When playing the sound in processing I actually met some problem. I learned that processing cannot play mp3 music and I learned how to use SoundFile function.
Then I did the scoring system. This is where I encountered the biggest problem. I wrote the code that is logically right. But when running it it didn’t turn out the way it should be. I asked Leon and Nick and other students for help. They all couldn’t figure out where went wrong. After multiple attempts and trying various ways to debug, I asked Dave for help. Then we found out the error is where to put the color changing function. I learned that the logic of your code is very important. Although when writing it, you make every endeavor to make it valid. However, when actually running it, you are very likely to run into problems. When encountered with errors, you need to be patient and start to debug part by part. Comment out the rest which you are not focusing on right now and examine closely the part you are focusing on. Remember to obey the logic of processing.

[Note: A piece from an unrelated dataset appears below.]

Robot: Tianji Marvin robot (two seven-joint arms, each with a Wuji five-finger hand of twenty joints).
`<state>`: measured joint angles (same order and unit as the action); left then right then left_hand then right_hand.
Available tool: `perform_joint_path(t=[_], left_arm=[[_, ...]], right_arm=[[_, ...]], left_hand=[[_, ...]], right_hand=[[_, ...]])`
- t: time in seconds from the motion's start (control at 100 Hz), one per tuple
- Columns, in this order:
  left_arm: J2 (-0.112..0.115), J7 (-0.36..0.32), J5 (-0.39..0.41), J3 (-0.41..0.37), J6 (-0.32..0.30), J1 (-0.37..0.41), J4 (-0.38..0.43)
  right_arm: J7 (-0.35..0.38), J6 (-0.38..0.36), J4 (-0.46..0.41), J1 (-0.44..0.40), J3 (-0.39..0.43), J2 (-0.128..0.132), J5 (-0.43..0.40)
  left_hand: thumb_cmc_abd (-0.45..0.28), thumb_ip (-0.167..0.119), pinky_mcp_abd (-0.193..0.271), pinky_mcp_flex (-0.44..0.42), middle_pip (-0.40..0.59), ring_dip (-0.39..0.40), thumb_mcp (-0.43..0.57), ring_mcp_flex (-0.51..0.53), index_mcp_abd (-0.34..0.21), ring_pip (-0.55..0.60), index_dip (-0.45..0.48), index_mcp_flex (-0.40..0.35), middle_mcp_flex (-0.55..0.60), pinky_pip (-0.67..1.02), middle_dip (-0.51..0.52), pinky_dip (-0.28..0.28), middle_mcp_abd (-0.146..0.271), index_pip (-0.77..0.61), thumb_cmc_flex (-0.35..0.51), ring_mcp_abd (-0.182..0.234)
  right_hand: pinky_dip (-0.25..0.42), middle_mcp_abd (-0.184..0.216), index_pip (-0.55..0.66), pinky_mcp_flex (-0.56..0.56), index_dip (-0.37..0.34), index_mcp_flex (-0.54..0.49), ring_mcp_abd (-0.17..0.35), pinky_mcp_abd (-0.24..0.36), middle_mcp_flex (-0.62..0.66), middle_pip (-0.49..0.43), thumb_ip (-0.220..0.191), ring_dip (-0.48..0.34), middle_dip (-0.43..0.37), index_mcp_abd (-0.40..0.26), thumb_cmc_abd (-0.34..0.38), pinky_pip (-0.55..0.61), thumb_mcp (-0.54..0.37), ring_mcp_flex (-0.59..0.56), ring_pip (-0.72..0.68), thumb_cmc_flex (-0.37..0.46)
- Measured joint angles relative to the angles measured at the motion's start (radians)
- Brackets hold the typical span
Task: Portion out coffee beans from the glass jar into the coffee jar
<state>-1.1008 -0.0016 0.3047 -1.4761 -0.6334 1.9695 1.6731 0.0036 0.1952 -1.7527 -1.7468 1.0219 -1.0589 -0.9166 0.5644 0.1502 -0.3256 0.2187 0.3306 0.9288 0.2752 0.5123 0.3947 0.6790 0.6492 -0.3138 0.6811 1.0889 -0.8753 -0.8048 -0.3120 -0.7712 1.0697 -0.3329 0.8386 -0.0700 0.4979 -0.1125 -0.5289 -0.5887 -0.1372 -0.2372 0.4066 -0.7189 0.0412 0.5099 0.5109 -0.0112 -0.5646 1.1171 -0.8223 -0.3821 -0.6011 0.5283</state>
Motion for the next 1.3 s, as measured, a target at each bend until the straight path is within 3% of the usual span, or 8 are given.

This is what Leon told me to make my code with structure:
And I add the last page with the ranking. I set the time limit as well. I used the frameCount to set the time.
Also, I learned how to use boolean. It is very memorable because when I learned boolean in the class I actually have no idea what this is. Not to mention how to use it. But in the code, I did use 4 or 5 booleans. So I really learned a lot by doing this project.
After finishing the major part of my project, I invited some people to test our game:
In this user testing, I got feedback saying that we should add some animations on the screen to show who got the scores. I found the feedback very valueable but I didn’t get enough time to try this out. If I have more time in the future I will definitely do so.
In this user testing I adjusted the time period of our project. Not too long for people to feel boring or too short to make people don’t even know what is going on.
After this user testing, I changed the starting page. I add one more page before the game begins to make the instructions clearer.
And this is the final user testing which I am very satisfied with:
They are very engaged in this game and found the game interesting. (YASSSSSSSSSS!!!)
The fabrication part was mostly done by my partner. We used laser cutting to create a box to store the circuit. We design some arrow patterns to represent our game.
And the final box looks like this:
Future Development if Possible:
Firstly, as I mentioned above, I want to add more animations to create more visual effects. I think this is very easy to do with all these knowledge we have learned during class. It’s just I didn’t have enough time to do this.
Then I want to use the lights on the buttons. I want to use them to trick the users to make the game more engaging and difficult. Because when seeing lights on the buttons, people will subconsciously want to press them.
And I want to make the instructions clearer, maybe by creating a demo video or use the lights for instructions.
I put a lot of time and energy into making this final project and I learned a lot. I really cherish the process of making it. From not knowing what to do to having a rough idea. From knowing the idea to making prototypes. From drafts to the final project. We have come through a long way. And I am extremely grateful for this experience. Working with my partner, learning to code by myself online, discussing the problems with the fellows and instructors, adapting ideas from other users, and improving the project little by little.